Hamill’s 9/11 column about being separated from his wife in the chaotic dust cloud following the collapse of the twin towers stands as an iconic piece of American history preserved in amber.
And so is this documentary, which, more than a celebration of two columnists, gives us a thrilling, rollicking joyride through a lost New York that none of us fortunate enough to have lived through will ever want to forget. For those born with this century, it is a marvelous MRI of the second half of the 20th Century in the capital of the world.
On a personal note, I’m in the film briefly, speaking about my brother Pete, as is my sister, Kathleen, who remembers Pete as a young man, and my brother Brian, who was with Pete in the Ambassador Hotel in Los Angeles on June 5, 1968, when Robert Francis Kennedy was assassinated. Amazingly, Jimmy Breslin was also there.
After losing a wife and two daughters to illnesses, Breslin remarks in the film, “We’re not put on this earth to be happy. We’re really not.”
And yet on many an unhappy Monday morning, Breslin made commuters on the LIRR and the subways burst into rolling laughter with his zany tales of real life Runyonesque characters like Marvin the Torch, Klein the Lawyer, Shelly the Bail Bondsman, and Fat Thomas.

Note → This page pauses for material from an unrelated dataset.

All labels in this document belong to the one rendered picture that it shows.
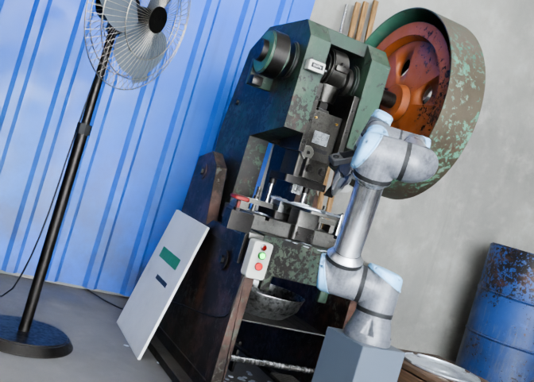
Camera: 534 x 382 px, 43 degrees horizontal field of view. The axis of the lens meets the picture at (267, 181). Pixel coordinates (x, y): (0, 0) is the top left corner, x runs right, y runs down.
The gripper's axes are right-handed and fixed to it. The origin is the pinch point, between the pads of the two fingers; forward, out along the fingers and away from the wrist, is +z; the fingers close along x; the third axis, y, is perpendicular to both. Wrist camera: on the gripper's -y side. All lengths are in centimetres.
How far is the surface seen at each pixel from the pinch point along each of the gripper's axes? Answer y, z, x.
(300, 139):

When Breslin and Hamill began to write novels, they often retreated to the quiet, golden shores of the Hamptons to work in rented homes by the sea. I remember seeing Breslin once trudging along the beach of Bridgehampton in June wearing a wool Irish sweater, dress pants, and shiny loafers, smoking a cigar and sipping a coffee. “What a beautiful place,” he said, squinting around. “For a murder. I gotta go write.”

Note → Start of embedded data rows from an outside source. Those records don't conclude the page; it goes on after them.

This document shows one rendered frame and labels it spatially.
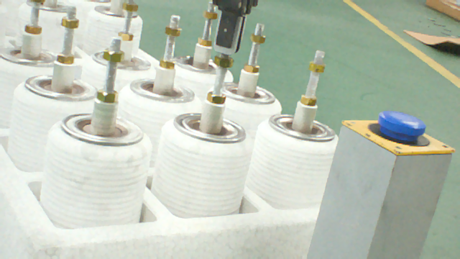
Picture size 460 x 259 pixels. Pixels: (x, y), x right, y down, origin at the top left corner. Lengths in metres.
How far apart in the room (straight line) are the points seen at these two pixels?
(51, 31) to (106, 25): 0.10
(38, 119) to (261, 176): 0.24
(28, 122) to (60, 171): 0.11
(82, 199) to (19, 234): 0.06
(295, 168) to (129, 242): 0.21
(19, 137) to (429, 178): 0.41
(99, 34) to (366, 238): 0.72
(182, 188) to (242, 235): 0.07
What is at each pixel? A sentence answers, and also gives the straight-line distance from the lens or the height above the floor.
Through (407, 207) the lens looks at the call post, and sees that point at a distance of 0.59.
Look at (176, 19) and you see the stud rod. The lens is 0.77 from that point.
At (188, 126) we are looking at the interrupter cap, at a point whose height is 0.25.
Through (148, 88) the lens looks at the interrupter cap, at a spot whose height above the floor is 0.25.
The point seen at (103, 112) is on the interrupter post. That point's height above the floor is 0.27.
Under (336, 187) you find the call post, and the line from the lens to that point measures 0.61.
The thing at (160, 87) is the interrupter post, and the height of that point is 0.26.
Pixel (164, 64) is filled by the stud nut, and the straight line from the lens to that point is 0.78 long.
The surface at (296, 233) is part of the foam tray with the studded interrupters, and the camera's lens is 0.72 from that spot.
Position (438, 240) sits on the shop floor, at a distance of 1.24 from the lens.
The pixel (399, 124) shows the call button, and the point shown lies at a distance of 0.58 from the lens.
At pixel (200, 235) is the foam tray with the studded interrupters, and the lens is 0.65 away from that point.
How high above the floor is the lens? 0.47
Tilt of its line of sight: 18 degrees down
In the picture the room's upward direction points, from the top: 12 degrees clockwise

Hamill rented a place year-round on Dune Road for many years, working on several novels. I played with Pete in the Writers and Artists softball game one year. After seeing the documentary, many of the East Enders who have played in that game raved about it. Carl Bernstein said, “I absolutely loved it.” So did New Yorker media writer Ken Auletta. Noted authors Gay Talese, Nick Pileggi, and Mike Lupica, who are interviewed in the film, praised it.
I had no idea what the film would be like before seeing it. But 10 minutes in, my personal connection quickly became secondary as I was drawn through this window into a vanished world and a proud profession that has changed dramatically. I worked with Breslin and Hamill at Newsday and the Daily News, which filled me with a sense of loss for those bygone days before the internet, when newspapers were king and these two guys shared the crown.
But the nostalgia passed like yesterday’s paper, replaced by a pride to have been part of the same noble trade.
I also realized that the standard Breslin and Hamill set is still very much alive. In these past two years, when the three branches of government failed the nation, the reporters of The Fourth Estate stepped into the breach to expose the truth about “fraudulently tough” Trump and his gang that couldn’t lie straight.
Daily newspapers might not be what they were when Breslin and Hamill were at their peak. But a democracy will always need professionalized news gathered by gutsy reporters who sniff stories like bloodhounds wherever the treacherous trail leads, with an eye for the telling detail, an ear for a revealing quote, and the moral courage to speak truth to power.
This film should be shown in every journalism class in America. It is available On Demand on HBO. Watch it. It’s Extra, Extra good.